Waldinger was more than surprised to find Mildred was from Milwaukee and that she had ties to UW-Madison. He'd never heard of her. "When I started my research I learned that by state law September 16th—Mildred's birthday—is a day to honor Mildred Fish-Harnack in Wisconsin Public Schools. I have two kids in the public schools and neither one of them had ever heard of her. In fact, in talking with the State Department of Public Instruction, along with the Madison and Milwaukee Public School Districts, I couldn't find a single school doing anything in her memory."

It was a hugely motivating factor for Waldinger's decision to embark on the creation of a documentary film. "There are honors and accolades for Mildred across Europe," he says, "but here in Wisconsin she is all but forgotten." It was unconscionable in Waldinger's opinion that the story of this courageous daughter of Wisconsin was untold and unsung.
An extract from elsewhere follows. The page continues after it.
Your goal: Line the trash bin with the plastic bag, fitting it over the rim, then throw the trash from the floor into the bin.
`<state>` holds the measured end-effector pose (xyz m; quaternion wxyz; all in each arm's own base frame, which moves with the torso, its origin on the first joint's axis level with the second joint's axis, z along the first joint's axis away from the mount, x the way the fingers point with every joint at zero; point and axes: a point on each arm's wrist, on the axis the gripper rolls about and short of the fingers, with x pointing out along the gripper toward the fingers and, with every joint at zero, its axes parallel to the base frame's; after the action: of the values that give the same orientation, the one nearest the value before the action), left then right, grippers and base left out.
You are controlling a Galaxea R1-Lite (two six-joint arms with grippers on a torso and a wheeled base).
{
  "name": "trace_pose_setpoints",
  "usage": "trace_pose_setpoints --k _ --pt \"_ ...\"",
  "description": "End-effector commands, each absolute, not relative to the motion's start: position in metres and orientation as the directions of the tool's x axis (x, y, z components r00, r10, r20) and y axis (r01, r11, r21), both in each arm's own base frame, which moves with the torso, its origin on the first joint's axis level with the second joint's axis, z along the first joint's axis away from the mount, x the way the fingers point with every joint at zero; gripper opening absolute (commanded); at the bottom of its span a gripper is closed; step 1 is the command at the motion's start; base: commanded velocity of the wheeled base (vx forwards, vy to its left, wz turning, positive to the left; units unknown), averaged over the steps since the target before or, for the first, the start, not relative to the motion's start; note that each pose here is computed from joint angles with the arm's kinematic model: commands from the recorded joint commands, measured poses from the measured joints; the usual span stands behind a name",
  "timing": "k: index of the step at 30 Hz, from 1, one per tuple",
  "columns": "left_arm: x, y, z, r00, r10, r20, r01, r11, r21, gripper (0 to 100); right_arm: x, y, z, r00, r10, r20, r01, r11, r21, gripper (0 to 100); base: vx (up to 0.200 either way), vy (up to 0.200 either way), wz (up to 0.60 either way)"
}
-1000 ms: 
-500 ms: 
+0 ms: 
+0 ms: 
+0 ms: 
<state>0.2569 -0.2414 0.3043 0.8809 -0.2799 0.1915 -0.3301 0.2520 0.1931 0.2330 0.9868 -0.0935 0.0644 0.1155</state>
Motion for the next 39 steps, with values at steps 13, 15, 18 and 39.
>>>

Another factor in Waldinger's decision was that Mildred's story was so interesting, so compelling. "She was a scholar at a time when it was not common for women to reach the ranks of a PhD. Mildred Fish-Harnack believed in worker's rights, women's rights, and a free Germany for all Germans. She made difficult choices to stay in Germany and to resist the Nazis."

As his research progressed, Waldinger found a clue as to why so few people knew Mildred's story. Years after her execution by the Gestapo for crimes against the German state, Mildred Fish-Harnack's actions were used by the Americans for propaganda during the Cold War. "A UW alumni magazine article on Mildred in the 1940's triggered an FBI investigation, and, during the Joseph McCarthy era any talk of the UW honoring her was shot down because 'communist sympathies could not be ruled out'," says Waldinger. "It was only after the end of the Cold War and the subsequent opening of FBI, CIA, and KGB files that we learned the real truth about Mildred."